MATERIAL TO PROCESS —
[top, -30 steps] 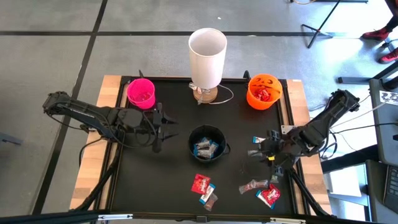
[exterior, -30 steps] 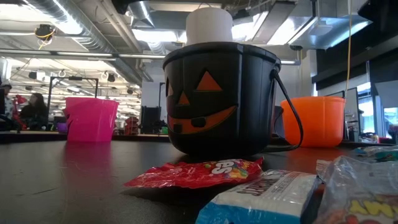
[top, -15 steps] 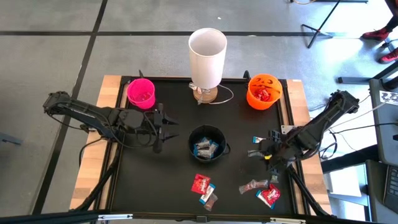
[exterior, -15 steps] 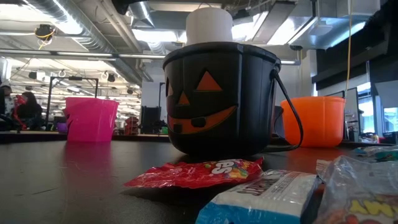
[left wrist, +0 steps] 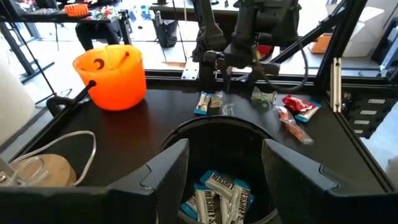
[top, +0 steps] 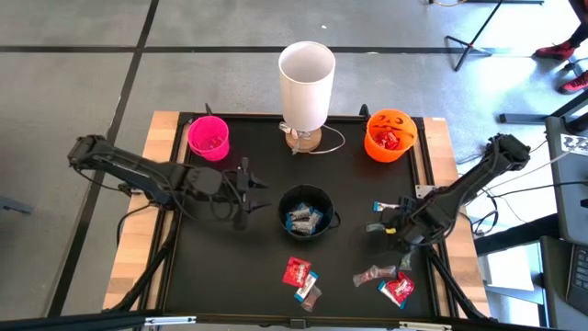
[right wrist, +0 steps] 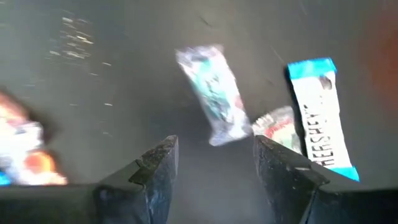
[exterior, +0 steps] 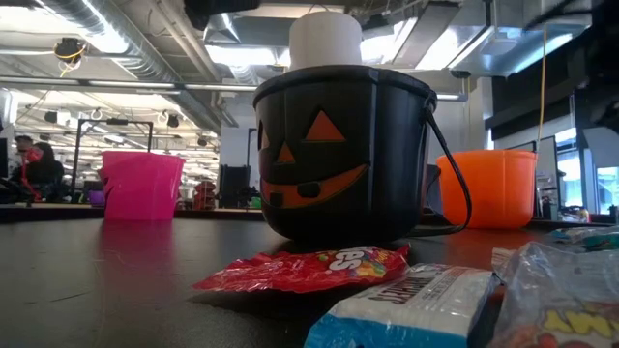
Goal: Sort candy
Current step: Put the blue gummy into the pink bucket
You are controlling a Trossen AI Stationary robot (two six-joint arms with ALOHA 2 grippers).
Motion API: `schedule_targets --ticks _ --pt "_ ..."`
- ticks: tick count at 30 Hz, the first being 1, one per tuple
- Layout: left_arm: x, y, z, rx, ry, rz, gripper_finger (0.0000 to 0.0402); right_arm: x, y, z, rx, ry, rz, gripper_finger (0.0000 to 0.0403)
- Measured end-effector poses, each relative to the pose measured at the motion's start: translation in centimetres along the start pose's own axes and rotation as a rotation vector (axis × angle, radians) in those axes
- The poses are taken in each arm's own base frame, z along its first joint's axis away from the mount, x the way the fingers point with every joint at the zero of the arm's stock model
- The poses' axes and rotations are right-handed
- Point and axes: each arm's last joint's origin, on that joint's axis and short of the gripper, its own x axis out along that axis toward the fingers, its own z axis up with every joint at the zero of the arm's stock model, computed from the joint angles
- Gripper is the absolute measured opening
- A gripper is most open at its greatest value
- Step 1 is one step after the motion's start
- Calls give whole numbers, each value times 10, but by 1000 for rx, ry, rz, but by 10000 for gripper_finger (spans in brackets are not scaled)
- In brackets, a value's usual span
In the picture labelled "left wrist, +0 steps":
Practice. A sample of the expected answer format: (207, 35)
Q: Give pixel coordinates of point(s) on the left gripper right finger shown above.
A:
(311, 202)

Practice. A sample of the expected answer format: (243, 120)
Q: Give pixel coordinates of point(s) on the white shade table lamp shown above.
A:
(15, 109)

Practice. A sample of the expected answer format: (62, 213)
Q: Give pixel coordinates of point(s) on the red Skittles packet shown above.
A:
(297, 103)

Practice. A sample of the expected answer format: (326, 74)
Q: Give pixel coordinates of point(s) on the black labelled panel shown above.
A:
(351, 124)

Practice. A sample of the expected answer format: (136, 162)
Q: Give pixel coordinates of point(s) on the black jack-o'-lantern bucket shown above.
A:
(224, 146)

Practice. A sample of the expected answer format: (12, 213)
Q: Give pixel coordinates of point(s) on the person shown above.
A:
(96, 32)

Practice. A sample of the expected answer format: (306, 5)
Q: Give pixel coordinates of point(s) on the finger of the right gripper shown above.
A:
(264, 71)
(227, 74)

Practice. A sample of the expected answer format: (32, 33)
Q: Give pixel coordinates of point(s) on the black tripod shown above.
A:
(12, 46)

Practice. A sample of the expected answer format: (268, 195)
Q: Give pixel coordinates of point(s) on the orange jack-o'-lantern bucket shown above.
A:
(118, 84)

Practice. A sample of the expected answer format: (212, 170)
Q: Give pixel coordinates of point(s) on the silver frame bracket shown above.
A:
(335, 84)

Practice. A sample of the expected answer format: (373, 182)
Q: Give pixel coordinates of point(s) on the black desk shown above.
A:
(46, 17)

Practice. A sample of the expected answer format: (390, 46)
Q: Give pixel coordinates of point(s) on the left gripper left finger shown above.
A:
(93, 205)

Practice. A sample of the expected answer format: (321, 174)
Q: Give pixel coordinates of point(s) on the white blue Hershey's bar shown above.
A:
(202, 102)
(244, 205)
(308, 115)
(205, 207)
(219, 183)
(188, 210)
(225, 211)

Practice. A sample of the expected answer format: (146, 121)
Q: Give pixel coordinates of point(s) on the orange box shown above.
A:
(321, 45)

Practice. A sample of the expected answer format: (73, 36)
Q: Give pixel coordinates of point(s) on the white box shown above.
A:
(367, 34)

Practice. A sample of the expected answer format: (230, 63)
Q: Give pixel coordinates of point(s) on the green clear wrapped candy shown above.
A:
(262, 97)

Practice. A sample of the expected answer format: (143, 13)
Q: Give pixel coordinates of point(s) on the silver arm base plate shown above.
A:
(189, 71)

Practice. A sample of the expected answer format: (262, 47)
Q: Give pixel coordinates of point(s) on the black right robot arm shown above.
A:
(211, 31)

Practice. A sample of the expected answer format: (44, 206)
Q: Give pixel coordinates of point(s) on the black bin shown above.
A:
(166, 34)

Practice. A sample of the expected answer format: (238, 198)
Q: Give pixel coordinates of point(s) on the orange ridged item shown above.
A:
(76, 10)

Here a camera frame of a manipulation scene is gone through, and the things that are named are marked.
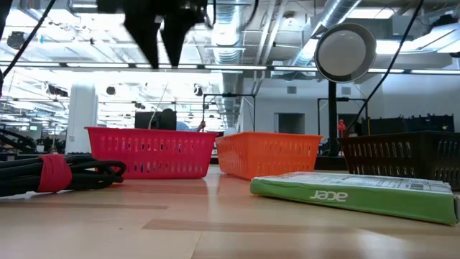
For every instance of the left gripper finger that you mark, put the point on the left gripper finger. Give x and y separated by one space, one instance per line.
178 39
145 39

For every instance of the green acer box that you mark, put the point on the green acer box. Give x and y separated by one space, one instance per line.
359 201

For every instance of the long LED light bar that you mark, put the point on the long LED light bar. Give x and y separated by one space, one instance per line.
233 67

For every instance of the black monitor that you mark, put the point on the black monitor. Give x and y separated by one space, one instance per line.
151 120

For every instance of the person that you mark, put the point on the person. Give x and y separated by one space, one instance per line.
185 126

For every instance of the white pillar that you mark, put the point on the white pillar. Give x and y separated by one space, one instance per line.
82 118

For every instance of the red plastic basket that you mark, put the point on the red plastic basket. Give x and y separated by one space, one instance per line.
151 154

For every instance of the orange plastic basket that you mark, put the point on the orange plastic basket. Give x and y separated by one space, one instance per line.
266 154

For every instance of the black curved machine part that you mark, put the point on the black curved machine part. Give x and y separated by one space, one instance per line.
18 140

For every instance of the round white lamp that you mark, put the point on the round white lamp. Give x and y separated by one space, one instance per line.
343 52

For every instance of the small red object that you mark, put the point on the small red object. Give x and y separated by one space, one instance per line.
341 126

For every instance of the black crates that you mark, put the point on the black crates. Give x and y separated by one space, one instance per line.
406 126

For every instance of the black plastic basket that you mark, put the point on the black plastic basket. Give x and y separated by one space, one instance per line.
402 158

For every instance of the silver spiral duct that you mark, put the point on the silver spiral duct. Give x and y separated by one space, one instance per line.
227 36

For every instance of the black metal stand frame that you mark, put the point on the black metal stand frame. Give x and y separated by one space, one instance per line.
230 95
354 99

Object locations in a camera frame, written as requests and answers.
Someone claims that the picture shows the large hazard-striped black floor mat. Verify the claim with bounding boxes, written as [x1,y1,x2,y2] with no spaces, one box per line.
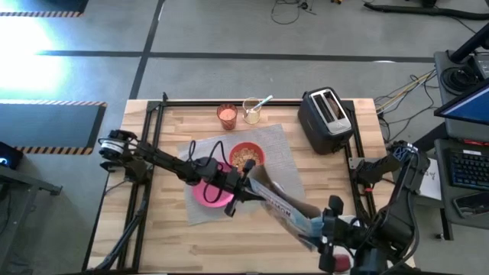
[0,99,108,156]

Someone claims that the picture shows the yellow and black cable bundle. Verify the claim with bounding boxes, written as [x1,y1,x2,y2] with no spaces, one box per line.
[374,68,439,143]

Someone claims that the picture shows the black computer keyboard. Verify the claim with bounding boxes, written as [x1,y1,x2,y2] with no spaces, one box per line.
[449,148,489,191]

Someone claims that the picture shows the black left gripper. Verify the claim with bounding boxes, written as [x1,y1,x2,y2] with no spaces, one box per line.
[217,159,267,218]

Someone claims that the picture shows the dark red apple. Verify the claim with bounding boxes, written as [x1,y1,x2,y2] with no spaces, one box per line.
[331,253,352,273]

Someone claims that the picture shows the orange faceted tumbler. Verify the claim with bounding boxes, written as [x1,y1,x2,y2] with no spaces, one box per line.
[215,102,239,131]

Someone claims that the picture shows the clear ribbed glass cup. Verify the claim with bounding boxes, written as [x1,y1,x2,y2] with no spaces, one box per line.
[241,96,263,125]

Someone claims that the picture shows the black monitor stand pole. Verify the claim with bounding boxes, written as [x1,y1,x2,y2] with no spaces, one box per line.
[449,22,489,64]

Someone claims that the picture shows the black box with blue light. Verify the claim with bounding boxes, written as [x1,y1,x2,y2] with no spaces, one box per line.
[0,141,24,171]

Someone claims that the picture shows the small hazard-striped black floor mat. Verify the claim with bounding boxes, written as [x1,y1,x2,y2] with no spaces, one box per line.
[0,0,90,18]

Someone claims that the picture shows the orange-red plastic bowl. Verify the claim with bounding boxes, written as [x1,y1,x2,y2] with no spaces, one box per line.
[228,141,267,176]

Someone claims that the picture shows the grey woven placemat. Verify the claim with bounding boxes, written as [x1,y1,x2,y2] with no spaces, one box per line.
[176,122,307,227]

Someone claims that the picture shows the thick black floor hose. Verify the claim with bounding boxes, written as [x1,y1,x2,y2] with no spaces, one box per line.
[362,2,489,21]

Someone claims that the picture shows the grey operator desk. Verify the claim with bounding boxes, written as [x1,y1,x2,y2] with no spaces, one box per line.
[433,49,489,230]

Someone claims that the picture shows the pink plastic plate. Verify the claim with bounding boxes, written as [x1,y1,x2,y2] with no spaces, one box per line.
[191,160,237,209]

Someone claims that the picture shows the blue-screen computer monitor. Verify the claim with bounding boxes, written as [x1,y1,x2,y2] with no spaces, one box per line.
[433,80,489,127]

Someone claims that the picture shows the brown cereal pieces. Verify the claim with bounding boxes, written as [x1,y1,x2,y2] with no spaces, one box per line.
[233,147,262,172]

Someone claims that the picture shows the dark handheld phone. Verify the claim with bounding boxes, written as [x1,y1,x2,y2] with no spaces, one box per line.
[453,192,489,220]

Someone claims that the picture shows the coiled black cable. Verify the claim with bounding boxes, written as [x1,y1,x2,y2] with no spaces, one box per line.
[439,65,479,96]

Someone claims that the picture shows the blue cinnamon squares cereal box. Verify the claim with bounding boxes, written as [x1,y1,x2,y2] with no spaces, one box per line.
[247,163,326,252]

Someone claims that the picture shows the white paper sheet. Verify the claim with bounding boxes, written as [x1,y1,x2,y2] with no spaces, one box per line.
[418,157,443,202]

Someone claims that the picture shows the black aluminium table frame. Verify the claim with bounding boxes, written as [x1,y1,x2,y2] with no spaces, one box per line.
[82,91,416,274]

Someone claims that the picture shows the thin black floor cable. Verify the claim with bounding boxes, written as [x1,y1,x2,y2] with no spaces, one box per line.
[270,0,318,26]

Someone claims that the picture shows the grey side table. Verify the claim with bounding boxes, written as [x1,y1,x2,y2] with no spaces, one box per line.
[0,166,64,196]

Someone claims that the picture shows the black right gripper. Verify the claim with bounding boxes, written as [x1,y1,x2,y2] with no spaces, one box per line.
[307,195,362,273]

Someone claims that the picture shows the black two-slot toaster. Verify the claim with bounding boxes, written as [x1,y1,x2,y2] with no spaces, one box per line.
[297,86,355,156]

EXERCISE DESCRIPTION — Within the data above, the span starting at the line containing "--ticks _ --pt" and ending at the line containing "- Measured end-effector" is to be retyped exactly, with no other lines.

RESULT OF THIS TASK —
Motion API: `schedule_targets --ticks _ --pt "_ ..."`
- ticks: tick count at 30 Hz, the first being 1, one per tuple
- Layout: left_arm: x, y, z, rx, ry, rz, gripper_finger (0.0000 to 0.0402); right_arm: x, y, z, rx, ry, rz, gripper_finger (0.0000 to 0.0403)
- Measured end-effector poses, each relative to the pose measured at the motion's start: translation in centimetres along the start pose's own axes and rotation as a rotation vector (axis × angle, radians) in those axes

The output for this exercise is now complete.